Speaking as a left-hander, if you want an example of fantastic design in weapons, the FN-P90 should rank pretty high on the list. Fully ambidextrous controls, spent casings ejected *downwards*, integrated reflex sight. Penetrates kevlar vests at 100m (innately anti-authoritarian terminal ballistics!) but only 2/3rds the recoil impulse of a 9mm handgun.

I've fired a couple hundred rounds with the civilian model - picking it up and using it is a lot like the first time you picked up an iPhone or one of Samsung's better knockoffs a few generations later. You never want to shoot anything else again for under 50 meter distances.

...then my co-worker told me exactly how much he had to go through to own one legally inside Boston's city limits, read: the mother of all Massachusetts bureaucratic nightmares. Apparently the local constabulary noticed the innately anti-authoritarian terminal ballistics bit.
posted by Ryvar at 3:32 PM on July 28, 2015 [8 favorites]


My first programming job out of school was with a small company that refused to work on military projects. I felt good about it. A few years later I was on my own and I was offered a contract to develop a really cool artificial intelligence system right in my area of interest and expertise, but it was for the military. It didn't directly kill people, but it helped train people to kill people. I no longer had a boss to decide for me which work was ethically acceptable, and I kind of agonized over the decision. I thought a lot about which systems I already participated in and what I was culpable for: Voting for presidential candidates who were not going to abolish the military; paying taxes that I knew would be used to fund the military. I solicited opinions from friends. The most helpful: people who acknowledged that ethical and moral people might reasonably decide it was OK to do military work; The least helpful: people who saw it as a black and white issue and didn't understand how I could even consider working for the Air Force (Aaron Swartz was one of those). This article probably falls under the "less helpful" category for me.

Eventually I decided it was acceptable, and I designed and implemented a successful system. I learned quite a bit from talking with my new colleagues, including reservists & active duty soldiers, usually after I prodded them into talking a little about the morality of what we were doing. They all saw our work as helping to protect their friends on the battlefield. That was one side of it, but definitely not the whole story and maybe a way to make them feel better about what we were doing. During the project the PI, my boss, was called up to go to Afghanistan. I remember him saying that he was glad he hadn't been sent to Iraq because he didn't think we should be there and he wasn't sure what he would do--I actually was a little surprised that soldiers weren't all unthinking jingoists.

I still feel that it can be morally acceptable to design guns, or design software that helps killing.
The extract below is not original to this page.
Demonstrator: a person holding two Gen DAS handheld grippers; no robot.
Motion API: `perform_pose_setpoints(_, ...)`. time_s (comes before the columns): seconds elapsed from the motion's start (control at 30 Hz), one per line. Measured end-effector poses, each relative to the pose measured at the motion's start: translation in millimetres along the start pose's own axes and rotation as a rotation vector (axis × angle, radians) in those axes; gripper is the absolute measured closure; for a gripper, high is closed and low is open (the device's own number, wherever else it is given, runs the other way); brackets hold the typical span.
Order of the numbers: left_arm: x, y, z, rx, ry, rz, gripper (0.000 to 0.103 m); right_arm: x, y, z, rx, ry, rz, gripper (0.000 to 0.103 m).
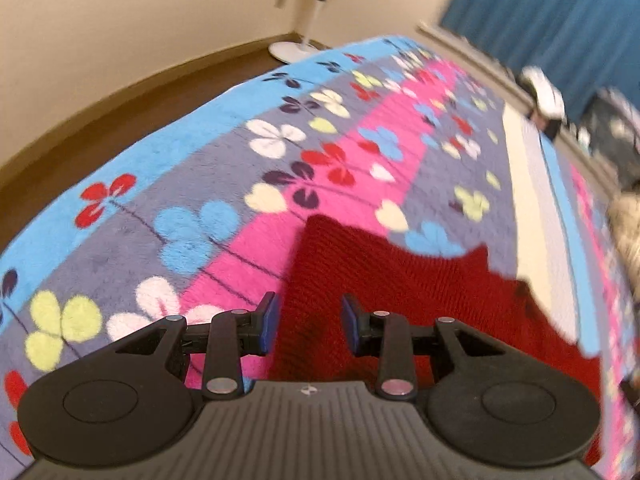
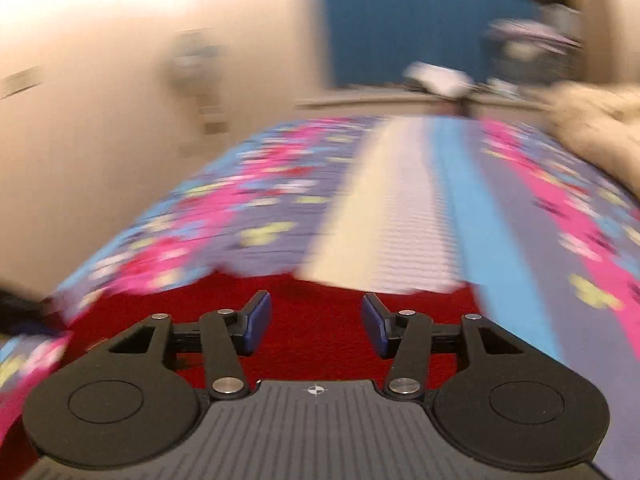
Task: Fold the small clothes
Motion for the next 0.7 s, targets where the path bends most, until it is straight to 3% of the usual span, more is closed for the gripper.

But now I also think that "morally acceptable" is a pretty low bar, and that there's a lot of other stuff that should be prioritized over new tankbots or whatever when it comes to choosing how to allocate money and time. Those priorities can change if we suddenly need to fight a giant fascist army, but for now we seem to have this huge asymmetry of weapons that cost billions of dollars to develop being used to kill farmers on the other side of the world who might be angry at the United States, and I definitely don't want to participate in that.
posted by jjwiseman at 3:35 PM on July 28, 2015 [3 favorites]


Took me a few minutes to figure out why linking to "99 Percent Invisible" didn't relieve the itch in my brain, and here's why. This thread is reminiscent of episode "80: The Architect's Code" in which a group of activist architects (I bet their picket signs are very sound, structurally) proposes something similar to architects: they should not design prisons, or at least don't design them to deny human rights: access to human communication, long-distance lines of sight, natural light, and other things that are necessary for maintaining sanity and dignity.
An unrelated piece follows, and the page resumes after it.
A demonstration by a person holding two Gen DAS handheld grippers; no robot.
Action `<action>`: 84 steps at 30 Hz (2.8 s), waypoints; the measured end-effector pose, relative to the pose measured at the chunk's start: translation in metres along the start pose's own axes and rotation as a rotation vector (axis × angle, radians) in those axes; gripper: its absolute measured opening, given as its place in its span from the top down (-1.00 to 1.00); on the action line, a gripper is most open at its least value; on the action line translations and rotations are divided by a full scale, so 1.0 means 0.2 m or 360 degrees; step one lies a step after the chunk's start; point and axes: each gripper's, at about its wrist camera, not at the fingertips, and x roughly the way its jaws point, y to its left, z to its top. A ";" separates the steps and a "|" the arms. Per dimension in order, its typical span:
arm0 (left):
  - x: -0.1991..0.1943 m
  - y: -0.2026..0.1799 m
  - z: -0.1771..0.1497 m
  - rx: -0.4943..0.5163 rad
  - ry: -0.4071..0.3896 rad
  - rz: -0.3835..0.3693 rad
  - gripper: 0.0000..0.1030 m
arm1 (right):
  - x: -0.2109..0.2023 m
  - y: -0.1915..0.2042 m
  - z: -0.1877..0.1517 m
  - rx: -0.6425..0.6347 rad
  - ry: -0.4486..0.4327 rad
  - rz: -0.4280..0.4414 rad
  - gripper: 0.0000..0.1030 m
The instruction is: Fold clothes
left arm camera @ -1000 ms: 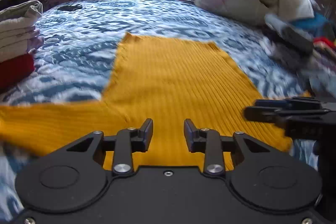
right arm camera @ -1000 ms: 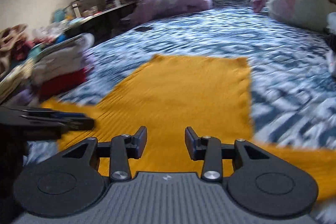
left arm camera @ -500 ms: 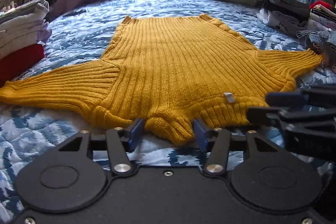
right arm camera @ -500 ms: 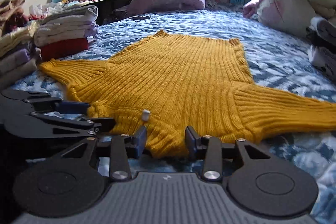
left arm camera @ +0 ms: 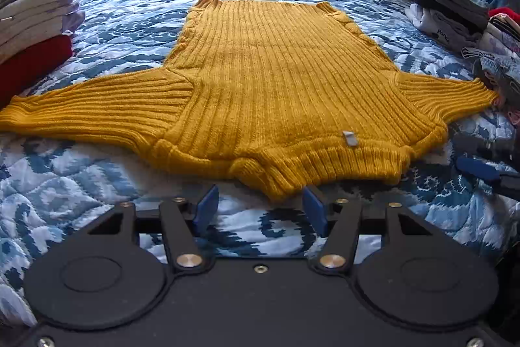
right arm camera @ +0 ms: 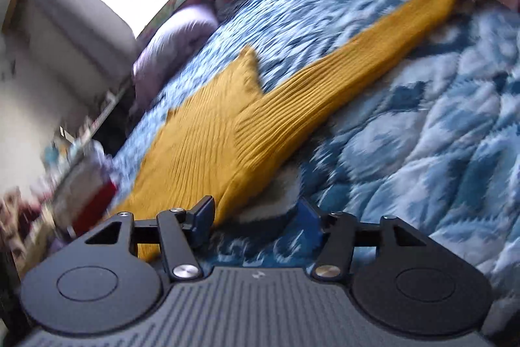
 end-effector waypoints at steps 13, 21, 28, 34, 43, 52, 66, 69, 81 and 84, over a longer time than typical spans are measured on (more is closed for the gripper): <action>0.22 -0.28 0.61 0.0084 0.0021 -0.0147 -0.12 | 0.26 0.11 0.06 -0.0231 -0.0001 -0.0077 -0.01; 0.60 -0.61 0.93 0.0193 0.0217 -0.0219 -0.12 | 0.28 0.17 0.06 -0.0420 0.0003 -0.0150 0.07; 0.85 -0.77 1.08 0.0292 0.0343 -0.0172 -0.12 | 0.30 0.17 0.07 -0.0447 -0.0004 -0.0177 0.21; 0.97 -0.82 1.09 0.0341 0.0376 -0.0072 0.42 | 0.29 0.19 0.06 -0.0496 -0.0050 -0.0179 0.25; 0.88 -0.65 1.12 0.0211 0.0264 -0.0248 0.87 | 0.25 0.36 0.01 -0.0831 -0.0182 -0.0183 0.55; 0.77 -0.33 1.12 0.0017 0.0101 -0.0371 0.88 | 0.28 0.59 -0.16 -0.1269 -0.0223 -0.0090 0.56; 0.92 -0.12 1.00 -0.0110 0.0113 -0.0360 0.88 | 0.45 0.69 -0.27 -0.1443 0.0036 -0.0012 0.33; 0.94 -0.11 0.99 -0.0121 0.0110 -0.0346 0.74 | 0.46 0.70 -0.28 -0.1448 0.0059 -0.0004 0.33; 0.57 -0.17 0.94 0.0179 -0.0053 -0.0299 0.68 | 0.34 0.73 -0.29 -0.1502 0.0067 0.0006 -0.02; 0.45 -0.21 0.86 0.0262 -0.0054 -0.0405 0.68 | 0.30 0.73 -0.31 -0.1513 0.0066 0.0015 -0.05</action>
The argument of the Architects, Designers, and Planners for Social Responsibility (ADPSR) is a lot more convincing than this article, that's for certain.
posted by Sunburnt at 3:51 PM on July 28, 2015 [2 favorites]


How about birth control? Obviously, its only purpose is to harm human life

Actually birth control is designed to stop the creation of human life, not harm it. And the harm to someone who may be otherwise forced to create human life could potentially be far greater.
posted by billiebee at 4:19 PM on July 28, 2015 [1 favorite]


The entire premise of this article is asinine. The AK-47 is well designed, in the sense that it effectively fulfills its intended function with elegance and economy. The author admits as much. This is what people mean when they say that something is well designed.

I agree with you; the author of this article conflates types of norms in a really basic and sophomoric way. There's a difference between moral norms and instrumental norms, and I don't think he really gets it.

But there's also something interesting in his critique about the way he thinks of design.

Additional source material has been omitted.